Funding
Our Partners
Carrels:
Secure Containerisation for High-Assurance Microservices
Aim
Develop a framework for secure microservices on LionsOS, and harden un-verified services against attacks on memory errors.
Context
Containerisation has become a popular approach for deploying software. Using containerisation platforms, such as Docker and Kubernetes, developers can construct standalone computing units that can be deployed portably and scaled to meet the necessary workloads, reducing the cost and complexity of computing system operations. Compared to virtualisation, containerisation requires less software (e.g., no guest operating system), reducing dependencies that may cause maintenance and portability problems. Gartner predicts that by 2027, 85% of global organisations will be running containerized applications in production.

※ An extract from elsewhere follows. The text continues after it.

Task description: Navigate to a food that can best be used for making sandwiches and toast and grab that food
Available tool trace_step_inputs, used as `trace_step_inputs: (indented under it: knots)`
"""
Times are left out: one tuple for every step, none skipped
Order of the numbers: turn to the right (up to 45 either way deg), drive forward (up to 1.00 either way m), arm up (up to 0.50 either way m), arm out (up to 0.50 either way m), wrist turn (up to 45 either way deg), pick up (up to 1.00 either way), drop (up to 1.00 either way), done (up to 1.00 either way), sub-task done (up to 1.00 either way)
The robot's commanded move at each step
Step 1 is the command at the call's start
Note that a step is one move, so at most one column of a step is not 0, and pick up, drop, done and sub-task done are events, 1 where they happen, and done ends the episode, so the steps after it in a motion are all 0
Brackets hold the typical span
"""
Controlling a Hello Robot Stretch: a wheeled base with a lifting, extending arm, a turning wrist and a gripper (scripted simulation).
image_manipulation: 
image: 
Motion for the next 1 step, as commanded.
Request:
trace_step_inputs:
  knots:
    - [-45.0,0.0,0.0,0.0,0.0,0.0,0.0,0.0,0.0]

However, applying containerisation still has risks. While modern containerisation removes the need for the guest operating system required in virtualisation, containerised systems are still prone to exploitation through kernel vulnerabilities. For example, dozens of critical vulnerabilities are reported for Linux each year. The kernels on which containerized systems run are large, monolithic systems, where a single kernel vulnerability places all the hosted containers at risk.
Thus, the ability of the host kernel to protect itself from compromise and ensure isolation among containers is of paramount importance. The seL4 microkernel is the world's first formally verified operating system kernel. It is highly performant and remains the most thoroughly formally assured kernel, and is mature enough to have been deployed across a variety of critical systems across defence and business. This makes it the best foundation for secure containerisation.
Objectives
We aim to develop Carrels, a prototype of a secure, seL4-based microservices framework, which satisfies the following objectives:
- Each microservice can be started and stopped independently.
- New instances of each microservice can be started with different access rights, such as access to additional sensors, or accessing a cloud service with a different identity.
- Performance is at least as good as Linux containers, in terms of spin-up and spin-down latency, and overall latency of microservice execution.
- TCB components are verifiable.
- Memory safety of all Carrels subsystems will be explicitly evaluated.
Approach
Carrels is based on LionsOS, a highly modular, high-performance, seL4-based OS designed for formal verification. LionsOS provides protection domains (PDs) as the core execution abstraction, which are very lightweight (compared e.g. to Linux containers) and map to seL4-enforced isolation boundaries.
A Carrels system is configured with a fixed number of proto-containers, from which containers can be instantiated by loading an ELF file. When a container terminates, it reverts back to a proto-container.
An ELF file for Carrels is linked against a library OS (libOS) that provides I/O services (networking and storage) to the container (and optionally a console for debugging). The executable that is loaded into a container contains a list of signed capabilities that authorize any external (I/O) services the container may use.
Containers that need provide a level of compatibility that cannot be achieved with a libOS can be configured as full virtual machines (VMs) running a stripped- down Linux guest. VMs in Carrels are far more lightweight than on, say, KVM, although the host boot time limits the spin-up speed.
Microservices can be implemented in C, Rust or Python (as far as supported by MicroPython).
Status
The project has commenced in April 2025.
Support
The project is financially supported by the US Air Force Research Laboratory (AFRL).
Collaborations
Carrels is a collaboration between TS and the group of Trent Jaeger at UC Riverside.